En plein sommeil, je demandais à mon collègue de trente ans avec qui j’ai ces jours un différend sur le modèle de gestion de notre entreprise : “et que deviennent les personnages historiques à l’ère de la production industrielle des individus?”
Carson McCullers
“Un soir, un homme m’a suivie dans l’escalier et a voulu me prendre dans ses bras. Je l’ai repoussé avec une telle violence qu’il a valsé contre le mur, et je me suis barricadée dans cette chambre solitaire, avec le sentiment d’être entourée d’hommes menaçants et déséquilibrés. Je passais mes journées chez Macy’s, dans une cabine téléphonique, où je me sentais en sécurité, mais, la nuit venue, retour de l’horreur et de l’insomnie.” Illuminations et nuits blanches (autobiographie).
Naturel
Mon voisin Bolín, soixante-sept ans, vêtu d’une salopette usée, à son côté un chien à barbe coiffé comme il l’est, en pagaille. Barman avant de prendre sa retraite, ce dont témoignent les poches sous les yeux . Il y a quelques années, il rentre du travail tard dans la nuit, ivre et plus que ivre.
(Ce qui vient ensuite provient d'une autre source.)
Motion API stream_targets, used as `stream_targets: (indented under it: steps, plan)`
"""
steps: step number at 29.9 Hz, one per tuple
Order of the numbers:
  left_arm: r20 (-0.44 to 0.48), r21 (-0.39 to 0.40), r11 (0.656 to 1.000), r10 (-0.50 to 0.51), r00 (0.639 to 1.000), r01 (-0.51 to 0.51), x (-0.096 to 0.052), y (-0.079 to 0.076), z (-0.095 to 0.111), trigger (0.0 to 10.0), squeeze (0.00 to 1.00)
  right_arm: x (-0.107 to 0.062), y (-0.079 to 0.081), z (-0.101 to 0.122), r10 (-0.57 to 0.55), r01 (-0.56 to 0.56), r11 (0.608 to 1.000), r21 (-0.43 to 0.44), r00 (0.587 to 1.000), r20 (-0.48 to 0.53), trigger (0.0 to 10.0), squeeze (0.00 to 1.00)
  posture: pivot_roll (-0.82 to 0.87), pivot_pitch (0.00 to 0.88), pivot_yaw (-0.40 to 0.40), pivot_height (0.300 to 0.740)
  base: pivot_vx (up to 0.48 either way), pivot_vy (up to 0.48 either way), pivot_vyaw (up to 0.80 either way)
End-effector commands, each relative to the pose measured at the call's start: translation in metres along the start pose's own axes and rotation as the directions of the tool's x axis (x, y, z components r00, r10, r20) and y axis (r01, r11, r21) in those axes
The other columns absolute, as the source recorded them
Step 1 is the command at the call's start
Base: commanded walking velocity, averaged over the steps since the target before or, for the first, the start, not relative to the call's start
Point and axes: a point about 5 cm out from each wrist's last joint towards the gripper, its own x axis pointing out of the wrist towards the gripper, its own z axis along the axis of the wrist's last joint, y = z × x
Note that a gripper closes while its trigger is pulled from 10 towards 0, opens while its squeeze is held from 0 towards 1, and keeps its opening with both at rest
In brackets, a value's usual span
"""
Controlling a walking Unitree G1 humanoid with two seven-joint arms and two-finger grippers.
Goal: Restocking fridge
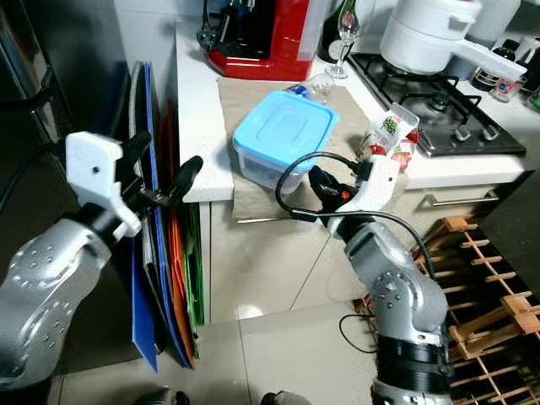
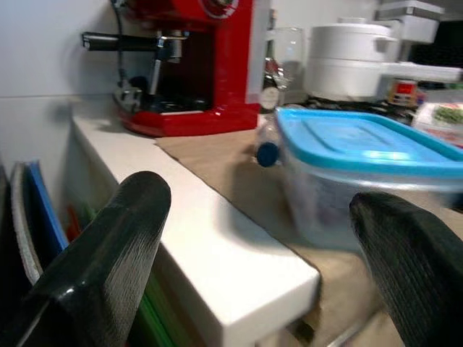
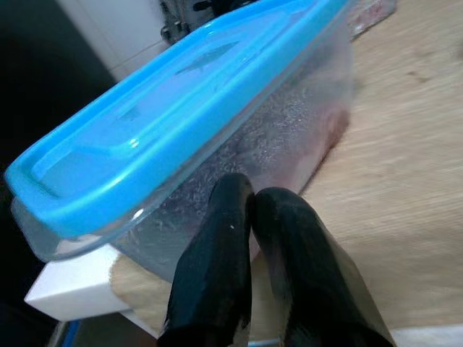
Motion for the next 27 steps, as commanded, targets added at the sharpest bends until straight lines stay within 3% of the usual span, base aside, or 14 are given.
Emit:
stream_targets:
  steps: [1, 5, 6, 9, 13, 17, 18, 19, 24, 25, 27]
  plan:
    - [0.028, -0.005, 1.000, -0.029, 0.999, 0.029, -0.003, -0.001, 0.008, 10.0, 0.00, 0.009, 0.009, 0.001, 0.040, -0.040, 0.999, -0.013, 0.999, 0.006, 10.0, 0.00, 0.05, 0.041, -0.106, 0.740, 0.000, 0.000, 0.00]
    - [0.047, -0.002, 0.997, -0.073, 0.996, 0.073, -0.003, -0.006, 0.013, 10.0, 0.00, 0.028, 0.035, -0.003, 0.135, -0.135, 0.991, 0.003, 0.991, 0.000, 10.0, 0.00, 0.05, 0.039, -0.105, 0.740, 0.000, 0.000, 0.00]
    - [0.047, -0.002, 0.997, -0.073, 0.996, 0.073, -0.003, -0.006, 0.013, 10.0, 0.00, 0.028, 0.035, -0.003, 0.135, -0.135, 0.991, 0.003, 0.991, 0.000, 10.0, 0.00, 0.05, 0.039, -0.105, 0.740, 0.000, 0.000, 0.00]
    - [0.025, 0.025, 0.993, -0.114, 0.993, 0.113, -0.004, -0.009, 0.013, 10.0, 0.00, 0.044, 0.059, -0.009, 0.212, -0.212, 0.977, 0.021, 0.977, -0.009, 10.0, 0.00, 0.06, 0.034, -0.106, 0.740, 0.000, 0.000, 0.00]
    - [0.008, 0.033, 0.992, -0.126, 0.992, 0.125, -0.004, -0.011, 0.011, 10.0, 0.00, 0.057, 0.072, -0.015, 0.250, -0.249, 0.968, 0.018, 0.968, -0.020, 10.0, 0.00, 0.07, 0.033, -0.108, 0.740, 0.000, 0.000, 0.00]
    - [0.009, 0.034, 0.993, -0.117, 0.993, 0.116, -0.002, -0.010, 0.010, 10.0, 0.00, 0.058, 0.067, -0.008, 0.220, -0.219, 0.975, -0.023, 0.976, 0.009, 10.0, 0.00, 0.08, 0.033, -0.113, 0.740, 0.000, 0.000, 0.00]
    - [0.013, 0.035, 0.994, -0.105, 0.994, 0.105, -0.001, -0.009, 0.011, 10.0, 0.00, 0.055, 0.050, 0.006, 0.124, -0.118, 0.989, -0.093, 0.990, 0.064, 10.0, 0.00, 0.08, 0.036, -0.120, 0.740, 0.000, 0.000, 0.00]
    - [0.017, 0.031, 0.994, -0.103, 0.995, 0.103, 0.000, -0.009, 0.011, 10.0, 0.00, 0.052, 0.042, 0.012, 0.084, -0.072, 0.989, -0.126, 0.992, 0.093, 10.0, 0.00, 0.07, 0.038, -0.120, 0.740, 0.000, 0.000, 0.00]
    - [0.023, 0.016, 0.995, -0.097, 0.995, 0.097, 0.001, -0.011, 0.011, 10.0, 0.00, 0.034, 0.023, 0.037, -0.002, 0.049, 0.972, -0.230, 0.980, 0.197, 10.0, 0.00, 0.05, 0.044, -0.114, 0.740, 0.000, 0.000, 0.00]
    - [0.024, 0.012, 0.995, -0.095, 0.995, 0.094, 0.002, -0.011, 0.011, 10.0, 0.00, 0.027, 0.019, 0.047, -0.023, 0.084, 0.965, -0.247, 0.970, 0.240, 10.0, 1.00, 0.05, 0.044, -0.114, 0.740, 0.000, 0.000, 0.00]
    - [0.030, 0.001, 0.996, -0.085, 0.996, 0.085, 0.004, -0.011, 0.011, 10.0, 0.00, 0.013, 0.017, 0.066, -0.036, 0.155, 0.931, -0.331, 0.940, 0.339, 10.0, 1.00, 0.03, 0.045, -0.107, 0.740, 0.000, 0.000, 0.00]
Au croisement de la nationale et de notre route des Vallées occidentales des Gardes civils embusqués l’interceptent. Incapable de tendre à travers la vitre abaissée les papiers qu’exigent les gardes, il bafouille, il divague. Soudain, ignorant l’ordre des gardes qui lui intiment de rester à bord du véhicule, il ouvre la portière et descend : “laissez-moi, je dois pisser!”. Les gardes désignent la forêt. Bolín entre dans la forêt, ne revient pas. Il rentre au village en passant par le col. Le lendemain, les gardes se présentent à sa porte. Encore ensommeillé, il leur dit : “donnez le ballon, je vais souffler.”. L’amende qu’il reçoit sanctionne un “stationnement interdit”.